### THE PROBLEM
Copy the listing that follows exactly. Its pictures do not belong in the copy.

::::::::::

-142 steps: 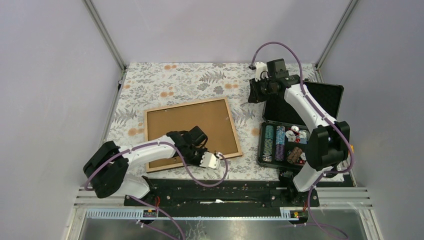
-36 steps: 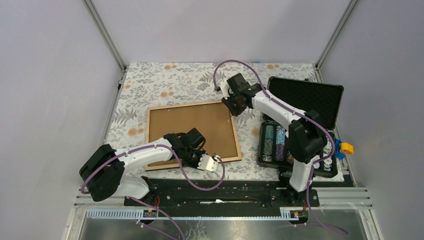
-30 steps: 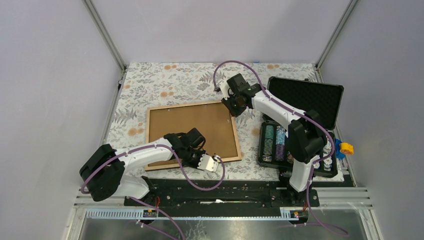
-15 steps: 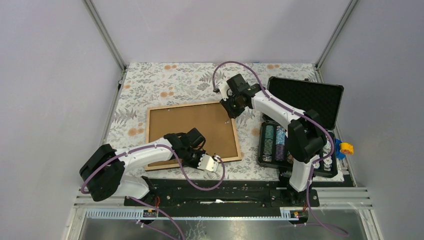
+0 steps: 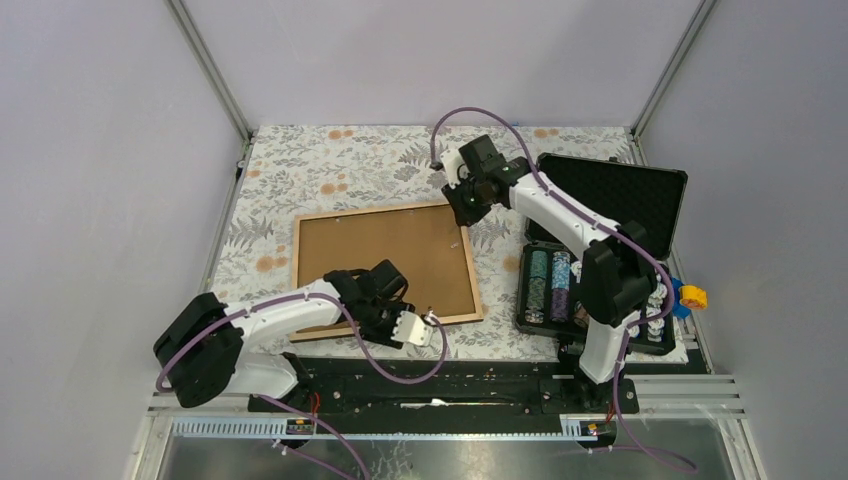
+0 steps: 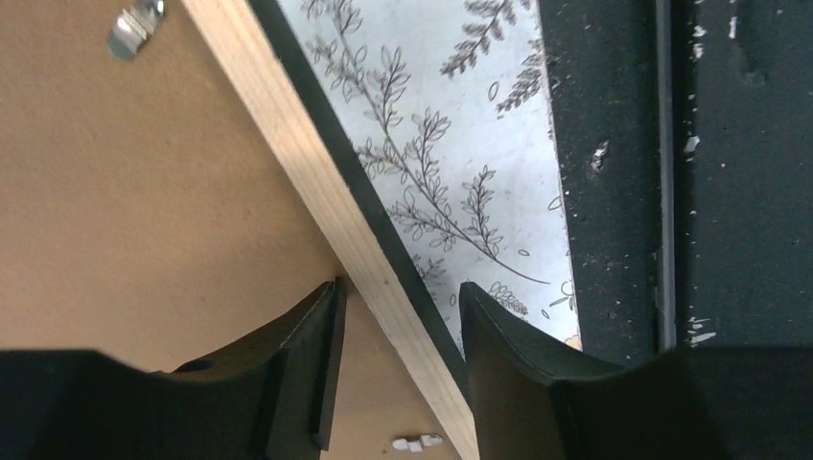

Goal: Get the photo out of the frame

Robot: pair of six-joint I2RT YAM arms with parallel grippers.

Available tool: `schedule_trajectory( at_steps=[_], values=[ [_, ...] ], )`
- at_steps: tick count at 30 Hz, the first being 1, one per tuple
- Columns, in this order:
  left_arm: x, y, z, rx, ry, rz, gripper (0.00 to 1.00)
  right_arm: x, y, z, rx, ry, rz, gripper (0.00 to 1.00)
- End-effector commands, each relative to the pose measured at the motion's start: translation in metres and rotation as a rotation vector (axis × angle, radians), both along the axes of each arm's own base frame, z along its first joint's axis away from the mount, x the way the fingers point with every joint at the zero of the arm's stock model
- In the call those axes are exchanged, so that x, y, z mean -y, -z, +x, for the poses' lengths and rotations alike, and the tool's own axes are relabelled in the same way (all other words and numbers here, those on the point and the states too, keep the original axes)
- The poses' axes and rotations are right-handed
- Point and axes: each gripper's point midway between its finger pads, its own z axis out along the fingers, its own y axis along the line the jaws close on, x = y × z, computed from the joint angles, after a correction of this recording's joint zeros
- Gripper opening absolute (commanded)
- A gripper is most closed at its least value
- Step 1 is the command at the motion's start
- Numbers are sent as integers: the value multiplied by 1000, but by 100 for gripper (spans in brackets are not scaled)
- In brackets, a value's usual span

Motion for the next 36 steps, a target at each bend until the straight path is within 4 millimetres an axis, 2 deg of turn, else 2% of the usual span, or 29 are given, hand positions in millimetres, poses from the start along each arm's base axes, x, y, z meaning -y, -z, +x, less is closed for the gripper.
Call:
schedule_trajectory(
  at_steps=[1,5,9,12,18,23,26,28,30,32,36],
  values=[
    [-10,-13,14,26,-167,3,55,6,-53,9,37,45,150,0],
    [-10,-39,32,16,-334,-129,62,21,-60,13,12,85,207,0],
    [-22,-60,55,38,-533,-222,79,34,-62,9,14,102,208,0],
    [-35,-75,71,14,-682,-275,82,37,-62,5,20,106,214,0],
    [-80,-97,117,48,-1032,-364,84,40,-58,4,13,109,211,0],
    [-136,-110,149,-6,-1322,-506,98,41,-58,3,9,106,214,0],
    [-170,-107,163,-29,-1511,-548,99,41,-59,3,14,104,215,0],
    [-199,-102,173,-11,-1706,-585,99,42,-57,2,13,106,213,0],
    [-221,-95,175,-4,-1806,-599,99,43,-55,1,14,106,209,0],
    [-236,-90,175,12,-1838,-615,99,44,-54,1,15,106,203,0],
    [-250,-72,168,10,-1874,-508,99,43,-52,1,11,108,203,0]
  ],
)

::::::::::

### RESPONSE TO THE TASK
-142 steps: 
-36 steps: 
-30 steps: 
-15 steps: 
+0 steps: 
+0 steps: 

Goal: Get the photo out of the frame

Robot: pair of six-joint I2RT YAM arms with parallel grippers.

Available tool: `schedule_trajectory( at_steps=[_], values=[ [_, ...] ], )`
- at_steps: tick count at 30 Hz, the first being 1, one per tuple
- Columns, in this order:
  left_arm: x, y, z, rx, ry, rz, gripper (0.00 to 1.00)
  right_arm: x, y, z, rx, ry, rz, gripper (0.00 to 1.00)
- End-effector commands, each relative to the pose measured at the motion's start: translation in metres and rotation as a rotation vector (axis × angle, radians), both along the axes of each arm's own base frame, z along its first joint's axis away from the mount, x the way the fingers point with every joint at the zero of the arm's stock model
- In the call those axes are exchanged, so that x, y, z mean -y, -z, +x, for the poses' lengths and rotations alike, and the tool's own axes are relabelled in the same way (all other words and numbers here, those on the point and the states too, keep the original axes)
- The poses' axes and rotations are right-handed
- Point and axes: each gripper's point midway between its finger pads, its own z axis out along the fingers, its own y axis along the line the jaws close on, x = y × z, computed from the joint angles, after a correction of this recording's joint zeros
- Gripper opening absolute (commanded)
- A gripper is most closed at its least value
- Step 1 is the command at the motion's start
- Numbers are sent as integers: the value multiplied by 1000, but by 100 for gripper (spans in brackets are not scaled)
- In brackets, a value's usual span

Motion for the next 36 steps, a target at each bend until the straight path is within 4 millimetres an axis, 2 deg of turn, else 2% of the usual span, or 29 are given, hand positions in millimetres, poses from the start along each arm's base axes, x, y, z meaning -y, -z, +x, less is closed for the gripper.
Call:
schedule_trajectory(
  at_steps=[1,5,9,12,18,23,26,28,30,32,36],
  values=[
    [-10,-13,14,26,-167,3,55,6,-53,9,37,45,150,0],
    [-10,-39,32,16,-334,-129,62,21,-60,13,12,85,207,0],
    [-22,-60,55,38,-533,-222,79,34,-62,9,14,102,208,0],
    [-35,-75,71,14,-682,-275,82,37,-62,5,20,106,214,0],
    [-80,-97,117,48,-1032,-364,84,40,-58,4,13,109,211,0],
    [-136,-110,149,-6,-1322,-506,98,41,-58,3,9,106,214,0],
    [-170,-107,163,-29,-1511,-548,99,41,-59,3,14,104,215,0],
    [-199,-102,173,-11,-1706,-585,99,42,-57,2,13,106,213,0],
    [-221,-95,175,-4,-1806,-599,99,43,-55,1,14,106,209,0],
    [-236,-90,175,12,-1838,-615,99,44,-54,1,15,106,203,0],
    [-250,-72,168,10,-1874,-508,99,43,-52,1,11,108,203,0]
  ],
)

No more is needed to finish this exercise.